Whisper to Me

I had no idea. But I had to try.

I kicked toward them and my head ripped open and light flooded in, or lightning flashed, or both, I don’t know, and for a second I may have blacked out again; my mouth and nose were underwater, breathing in water, then I lifted myself up, coughing, spluttering. My arms were lead; my legs were marble.

I felt stickiness, a sting, on my forehead, and I raised my hand and touched it to my head—big mistake, I went under, a wave hitting me, and for a moment was in the blackness again before I desperately trod water, got my head above water.

And big mistake too, because I realized I was wounded. Whatever had struck my head, whatever I had struck my head on, had hurt me badly.

I managed a couple more strokes, but I saw straightaway, even from this distance, the steepness, the angle and smoothness of the rocks between me and the shore; there was no way I was climbing them.

“Swim south,” said the voice. “To the main beach.”

Four blocks, I thought. I couldn’t even talk out loud, I was so cold, and my head was a bass drum going bang, bang, bang; what an irony, when your voice can speak and you can’t. I can’t make four blocks.

“The rocks might end before that,” said the voice.

Can’t do it, I thought.

And then, cold as the ocean surrounding me, I realized something.

I was going to die.

I was going to die right here.

It had always been waiting for me, this time this place, and now it was here.

I tried, Paris, I thought.

I was so very cold. My whole body was shaking.

For a moment I thought about your swim training, about how you had been trying out for Nationals, and I imagined you surging strongly through the water toward me, knifing through it, swimming the crawl, to take me under the arms and hold me up. Or my dad, I mean he was a Navy SEAL, maybe he would be there suddenly in the water, maybe he had followed me in some way and he would— But this is not that kind of story, and this is not a movie, and you weren’t there.

My dad wasn’t there.

“It’s okay,” said a voice in my ear, a quiet voice, thrumming muted through viscous water.

But not the voice.

No.

Paris’s voice.

“It’s okay,” said Paris again. “It’s okay; you did try—you did.”

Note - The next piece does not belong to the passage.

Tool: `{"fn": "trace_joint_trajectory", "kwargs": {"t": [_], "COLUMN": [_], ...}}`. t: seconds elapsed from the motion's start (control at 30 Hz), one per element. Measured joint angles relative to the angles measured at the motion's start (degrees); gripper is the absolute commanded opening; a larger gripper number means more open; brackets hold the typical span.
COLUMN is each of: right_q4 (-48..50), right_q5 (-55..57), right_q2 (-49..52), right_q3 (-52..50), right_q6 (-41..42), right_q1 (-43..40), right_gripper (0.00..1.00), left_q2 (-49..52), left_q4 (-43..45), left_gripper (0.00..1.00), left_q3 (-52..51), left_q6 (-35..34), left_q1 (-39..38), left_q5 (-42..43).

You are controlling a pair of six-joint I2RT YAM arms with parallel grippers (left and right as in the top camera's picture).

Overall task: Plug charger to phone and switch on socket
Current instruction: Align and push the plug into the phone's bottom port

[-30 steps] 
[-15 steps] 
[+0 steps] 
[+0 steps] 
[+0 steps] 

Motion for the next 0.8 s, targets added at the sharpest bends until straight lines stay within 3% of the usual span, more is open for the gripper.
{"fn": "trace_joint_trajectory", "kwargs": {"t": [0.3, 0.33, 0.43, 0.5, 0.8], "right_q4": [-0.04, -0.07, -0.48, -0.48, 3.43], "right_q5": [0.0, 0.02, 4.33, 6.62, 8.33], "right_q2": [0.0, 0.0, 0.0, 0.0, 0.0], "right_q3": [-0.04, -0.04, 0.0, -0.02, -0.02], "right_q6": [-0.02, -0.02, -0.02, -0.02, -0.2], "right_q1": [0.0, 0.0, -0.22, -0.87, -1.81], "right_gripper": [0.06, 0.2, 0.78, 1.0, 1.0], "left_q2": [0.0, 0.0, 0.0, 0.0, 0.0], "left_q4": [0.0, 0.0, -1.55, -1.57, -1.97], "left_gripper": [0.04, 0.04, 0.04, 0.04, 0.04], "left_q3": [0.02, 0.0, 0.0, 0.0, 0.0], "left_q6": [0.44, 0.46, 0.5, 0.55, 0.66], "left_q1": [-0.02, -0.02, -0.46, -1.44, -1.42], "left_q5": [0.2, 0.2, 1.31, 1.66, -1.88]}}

I looked for her, treading water, turning to see her in the pale light, but I couldn’t. Even now there was a cold, rational part of me that thought she had never been there, that I had imagined her face in the water, the hair framing it.

“You did try. You did.”

At first it sounded like an echo, Paris’s voice repeating itself, but then I heard it, a soft burr, a hitch, in the throat of the speaker, a sound I knew so well. It was a different voice.

Mom?

“Yes, honey, I’m here. Oh honey, I’m so sorry.”

For what?

“Dying. Leaving you.”

Not your fault. Those men. Just wish … just wish we could find them … wish we could make them pay.

“Oh baby. Don’t you know? Don’t you know by now? Haven’t you learned anything?”

Her voice getting quieter; departing. Leaving me.

What? What? What should I have learned?

“It’s not for us to find people. Or to make them pay. You take revenge, all you do is throw away your soul. Sometimes things happen that you can’t control. Sometimes we lose things we can’t get back. And there are some things we just can’t ever know.”

But—

A whisper now, nothing more:

“I’m sorry, Cass.”

Then gone.

Nothing but cold, blank water, all around me, and I saw that I had sunk under it, had gone below the surface, and I hadn’t even registered. The water was dark around me; I wasn’t even sure which way was up.

Then the clouds parted, and I realized I was looking right at the surface, was seeing the storm-lit sky through maybe a foot of seawater. There was a break in the darkness, and the stars were shining through, thousands of them, millions.

I fixed on the stars.

Eternity, and a couple of minutes, passed.

Pressure tightened around my head; my chest was burning. And I kept on looking up through the water, as slowly, slowly, the stars began to go out, one by one. And then my heart did what it had been practicing for in the moment between every one of its millions of beats and, at last, stopped.





I died.

I mean, I guess I can’t prove that I did. But I know.

My heart was still. There had been pain in my chest, but now it was gone, suddenly.

Everything was pitch-black, and I had the sense that I was unraveling, a mummy with its bandages spiraling off it, crumbling into darkness and dust, disintegrating.